Friday, February 16, 2007

Alternative Hall of Fame -- Methods (Sim Score)

The first item on my grade sheet is for Similarity Score. This is a Bill James creation from his book "Whatever happened to the Hall of Fame." It takes two players' career stats in a few categories, compares the differences, and assigns a value to those differences.

The stat categories for hitters are: games, at bats, runs, hits, doubles, triples, home runs, RBI, walks, strikeouts, stolen basis, batting average and slugging percentage. You start with 1,000 points, and then subtract based on the differences between two players. For example, for each .001 difference between two players' batting averages, you subtract 1 point. For each difference of 4 triples, you subtract one point, and so on. There's also a positional adjustment, on the theory that shortstops (for example) are a lot different than DHs, but not that much different than second basemen.

The method is the same for pitchers, and the categories are: wins, losses, win percentage, ERA, games, starts, complete games, innings pitched, hits allowed, strikeouts, walks, shutouts and saves. There's an adjustment based on which hand they throw with, and whether they are starters or relievers.

The idea is that if the player being evaluated has a high similarity score with other players who are worthy of induction, then the player being evaluated may be worthy of induction. You can find Sim Scores for every player on Baseball Reference.com. James invented it only as a fun little test.

From an evaluation standpoint, it has three principal flaws, in my opinion. First, the career stats are not park-adjusted or era-adjusted. I have a partial remedy that, described below. Second, it uses only career stats, so very good players with long careers may be similar to awesome players with shorter careers. Third, it ignores defense, although can take into account a position value. My remedy for the second and third flaws is to give Sim Scores grades only 1/2 the weight of a normal measure.

My remedy for the first flaw is more complex. I take the career numbers after the "normalization" process described in another post on this blog, and enter them into the spreadsheet that does the Sim Score calculations. Accordingly, a player's Sim Scores are based on park-adjusted normalized career stats.

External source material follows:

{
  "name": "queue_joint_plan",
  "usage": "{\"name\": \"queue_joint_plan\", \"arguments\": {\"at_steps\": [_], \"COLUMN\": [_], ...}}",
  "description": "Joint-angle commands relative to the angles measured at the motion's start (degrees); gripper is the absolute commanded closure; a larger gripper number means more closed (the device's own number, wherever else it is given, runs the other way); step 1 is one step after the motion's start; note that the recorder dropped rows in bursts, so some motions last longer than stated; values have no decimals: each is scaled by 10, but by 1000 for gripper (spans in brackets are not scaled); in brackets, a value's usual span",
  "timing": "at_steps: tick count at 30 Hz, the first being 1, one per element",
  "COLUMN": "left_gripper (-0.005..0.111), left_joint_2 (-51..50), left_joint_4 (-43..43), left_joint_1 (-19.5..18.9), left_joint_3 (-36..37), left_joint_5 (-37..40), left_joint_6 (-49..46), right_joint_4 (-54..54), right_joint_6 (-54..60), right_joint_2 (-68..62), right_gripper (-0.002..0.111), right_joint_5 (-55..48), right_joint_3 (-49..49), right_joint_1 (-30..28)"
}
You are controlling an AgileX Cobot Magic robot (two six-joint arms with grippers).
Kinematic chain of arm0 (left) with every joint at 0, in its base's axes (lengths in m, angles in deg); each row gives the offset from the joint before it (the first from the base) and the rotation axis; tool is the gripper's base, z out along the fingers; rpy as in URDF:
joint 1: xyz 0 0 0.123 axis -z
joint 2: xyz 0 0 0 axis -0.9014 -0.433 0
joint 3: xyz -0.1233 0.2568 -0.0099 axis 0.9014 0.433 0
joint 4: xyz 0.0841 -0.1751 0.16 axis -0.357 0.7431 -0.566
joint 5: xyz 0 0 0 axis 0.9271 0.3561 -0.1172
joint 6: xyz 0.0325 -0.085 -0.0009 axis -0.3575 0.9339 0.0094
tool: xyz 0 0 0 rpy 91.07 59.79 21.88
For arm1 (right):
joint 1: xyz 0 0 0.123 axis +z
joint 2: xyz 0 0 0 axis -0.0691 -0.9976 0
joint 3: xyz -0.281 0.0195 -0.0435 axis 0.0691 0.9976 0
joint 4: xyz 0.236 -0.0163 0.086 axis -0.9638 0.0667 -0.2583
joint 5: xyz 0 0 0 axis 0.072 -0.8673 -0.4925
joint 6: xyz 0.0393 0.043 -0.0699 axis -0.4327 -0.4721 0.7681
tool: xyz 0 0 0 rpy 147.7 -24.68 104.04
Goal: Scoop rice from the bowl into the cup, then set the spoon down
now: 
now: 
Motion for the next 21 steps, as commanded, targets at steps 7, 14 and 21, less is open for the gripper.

How does this produce a "grade"? I find the 10 most similar players to the one being evaluated. For each one that is HoF-quality, I assign 4 points to those with a score of 950 or better (James called this ("unusually similar"); 3 points if the score is 900 or better ("truly similar"); 2 points if the score is 850 or better ("essentially similar"); and 1 point if the score is 800 or better ("somewhat similar"). I also give 3 points if there are no unusually similar players. For instance, no one is truly similar to Babe Ruth, but he should not get a lower grade for being better than everyone else.

If a similar player is no HoF-quality, there are no points given. How do I determine HoF-quality players? It is subjective. I count everyone in the HoF, even if I think their election was a mistake. I count everyone in the Hall of Merit, even if I think their election was a mistake. And I count everyone I've put in my PHoM, in which I make no mistakes. :)

The most points anyone could get would be 40. That's 10 unusually similar HoF-quality players. No one has 40 points. I give an A for 16 points or better, a B for 12 points or better, a C for 8 points or better and a D for 4 points or better. Everything else is an F.

One more thing: I do not use the positional adjustment, except for those players on the left end of the defensive spectrum: catchers, shortstops, second basemen and third basemen.

As stated earlier, the Sim Score grade gets 1/2 the normal weight in the GPA.